Segundo Martinelli Advogados, o projeto em tramitação na Câmara pode transformar o cenário regulatório brasileiro ao exonerar a responsabilidade das companhias que comprovem ter programas sólidos e efetivos
O cenário regulatório brasileiro para as empresas pode estar próximo de uma transformação significativa, com implicações profundas para a gestão de riscos e programas de integridade, caso seja aprovado o Projeto de Lei 686/2025, em tramitação na Câmara dos Deputados, segundo destaca o Martinelli Advogados, um dos principais escritórios de advocacia do País.
O PL 686 propõe que as empresas poderão não ser responsabilizadas juridicamente por atos ilícitos praticados em seu benefício por dirigentes, empregados ou terceiros, desde que comprovem que tenham adotado e implementado, efetivamente, medidas adequadas de prevenção e combate à corrupção.
“A proposta do PL 686 faz com que o compliance deixe de ser apenas um simples fator atenuante para ter o potencial de excluir a responsabilidade penal e por improbidade administrativa das empresas”, afirma Alane Santana, coordenadora de Direito Digital, LGPD e Compliance do Martinelli.
Ela explica que, de acordo com a legislação em vigor atualmente, a Lei Anticorrupção, os programas de integridade robustos são apenas um atenuante das sanções, permitindo a redução de multas, mas não a exoneração total da responsabilidade, já que a previsão legal é de responsabilidade objetiva das pessoas jurídicas.

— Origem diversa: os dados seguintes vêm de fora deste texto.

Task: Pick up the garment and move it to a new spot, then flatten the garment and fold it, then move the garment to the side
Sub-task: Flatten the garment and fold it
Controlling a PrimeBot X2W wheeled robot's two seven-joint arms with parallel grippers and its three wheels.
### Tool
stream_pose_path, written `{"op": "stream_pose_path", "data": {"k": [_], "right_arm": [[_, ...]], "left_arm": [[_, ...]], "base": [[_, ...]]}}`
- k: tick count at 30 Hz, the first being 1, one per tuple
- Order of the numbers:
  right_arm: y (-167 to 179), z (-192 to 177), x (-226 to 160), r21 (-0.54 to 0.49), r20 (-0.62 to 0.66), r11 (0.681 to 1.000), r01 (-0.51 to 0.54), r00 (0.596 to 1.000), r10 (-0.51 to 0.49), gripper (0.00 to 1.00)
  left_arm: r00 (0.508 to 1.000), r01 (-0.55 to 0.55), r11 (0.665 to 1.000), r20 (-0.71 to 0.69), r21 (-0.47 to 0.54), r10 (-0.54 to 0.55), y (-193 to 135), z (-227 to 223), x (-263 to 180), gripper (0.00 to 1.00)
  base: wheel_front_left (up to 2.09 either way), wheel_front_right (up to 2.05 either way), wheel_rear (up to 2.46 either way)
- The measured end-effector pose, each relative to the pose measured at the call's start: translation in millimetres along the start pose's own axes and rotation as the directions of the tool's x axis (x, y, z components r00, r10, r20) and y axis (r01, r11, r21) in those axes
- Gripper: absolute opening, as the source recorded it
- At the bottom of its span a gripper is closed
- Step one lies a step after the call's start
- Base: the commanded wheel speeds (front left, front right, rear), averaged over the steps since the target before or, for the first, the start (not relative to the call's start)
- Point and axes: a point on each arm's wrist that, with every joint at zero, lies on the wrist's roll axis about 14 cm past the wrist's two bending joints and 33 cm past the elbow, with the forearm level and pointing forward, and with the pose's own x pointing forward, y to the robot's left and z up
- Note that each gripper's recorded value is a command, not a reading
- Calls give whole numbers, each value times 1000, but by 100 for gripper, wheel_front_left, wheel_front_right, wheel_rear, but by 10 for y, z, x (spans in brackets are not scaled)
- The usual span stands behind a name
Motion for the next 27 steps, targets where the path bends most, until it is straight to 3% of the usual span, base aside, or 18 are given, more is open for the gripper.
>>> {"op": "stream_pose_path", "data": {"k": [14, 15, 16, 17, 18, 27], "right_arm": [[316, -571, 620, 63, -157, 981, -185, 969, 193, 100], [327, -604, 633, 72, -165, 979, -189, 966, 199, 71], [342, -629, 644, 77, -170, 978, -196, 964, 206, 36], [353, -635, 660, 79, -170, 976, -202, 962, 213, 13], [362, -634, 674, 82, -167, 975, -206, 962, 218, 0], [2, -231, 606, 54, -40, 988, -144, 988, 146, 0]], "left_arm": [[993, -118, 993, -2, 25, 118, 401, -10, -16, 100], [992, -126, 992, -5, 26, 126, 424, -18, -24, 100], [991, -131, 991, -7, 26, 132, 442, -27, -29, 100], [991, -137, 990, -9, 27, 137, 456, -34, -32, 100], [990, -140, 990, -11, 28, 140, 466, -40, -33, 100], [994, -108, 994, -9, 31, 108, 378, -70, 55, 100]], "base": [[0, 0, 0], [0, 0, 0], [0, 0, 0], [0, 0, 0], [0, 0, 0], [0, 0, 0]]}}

Já o PL 686/2025, inspirado em modelos internacionais como o UK Bribery Act 2010, prevê uma defesa clara para empresas que comprovadamente adotam procedimentos adequados para prevenir ilícitos praticados por seus dirigentes, empregados ou terceiros.
Na avaliação do Martinelli, o PL que tramita da Câmara tende a beneficiar empresas que lidam com operações complexas, com múltiplos fornecedores e exposição a riscos regulatórios ou de corrupção, destacadamente dos setores de varejo de grande escala, agronegócio, indústria de alimentos e bebidas, empresas com cadeias de fornecimento complexas e aquelas que participam de licitações ou possuem contratos com órgãos públicos.
Na prática, para que não recaia sobre a empresa a responsabilização objetiva, é necessário demonstrar, de forma cumulativa, a existência e a implementação contínua de um programa de integridade; a realização de auditorias internas periódicas; a existência de canais de denúncia independentes e acessíveis; a promoção regular de treinamentos e ações de conscientização; assim como a atuação tempestiva e eficaz para interromper e remediar qualquer ato ilícito identificado. “É necessário comprovar que não se trata apenas de uma política no papel, mas que o programa é operacional e eficaz, atuando para prevenir ou remediar irregularidades. A comprovação do cumprimento desses requisitos será um ponto central”, acrescenta Alane.
A advogada do Martinelli explica que essa comprovação ocorre por meio de documentação objetiva, como políticas internas, relatórios de auditorias internas periódicas para prevenção e detecção de ilícitos, registros de denúncias e investigações, evidências de treinamentos realizados, relatórios que demonstrem a atuação da alta direção e a manutenção de canais de denúncia independentes e acessíveis, com proteção aos denunciantes, dentre outras ações.
“Os relatórios de auditoria, os históricos de remediação e o funcionamento consistente do Canal de Denúncias, por exemplo, se tornarão evidências indispensáveis para sustentar a defesa da diligência corporativa”, ressalta a advogada.
Um ponto importante a ser observado é que a exclusão da responsabilidade da pessoa jurídica não exonera a responsabilidade individual dos agentes que praticaram os atos ilícitos, mantendo a punição integral para aqueles que agirem em desrespeito às normas.
Quanto à fiscalização, embora o projeto não especifique quais órgãos atuarão, a previsão é de que a fiscalização siga o padrão já observado em outras normas, podendo envolver órgãos de controle, como a Controladoria-Geral da União (CGU) no âmbito federal, além do Ministério Público, tribunais de contas e órgãos setoriais de fiscalização.
Na avaliação de Alane, o investimento em compliance deixa de ser apenas uma medida de adequação e se consolida como um diferencial estratégico e um elemento essencial de proteção legal. As empresas devem reavaliar e fortalecer os programas de integridade.
“Trata-se de um incentivo fortalecerão fortalecimento dos programas de integridade e um estimula a maior transparência e robustez das práticas de compliance corporativo”, acrescenta a advogada do Martinelli. “Este é o momento decisivo para transformar a gestão de riscos em uma verdadeira blindagem jurídica, fortalecendo estruturas internas, mitigando responsabilidades e posicionando a empresa à frente das exigências regulatórias que estão por vir.”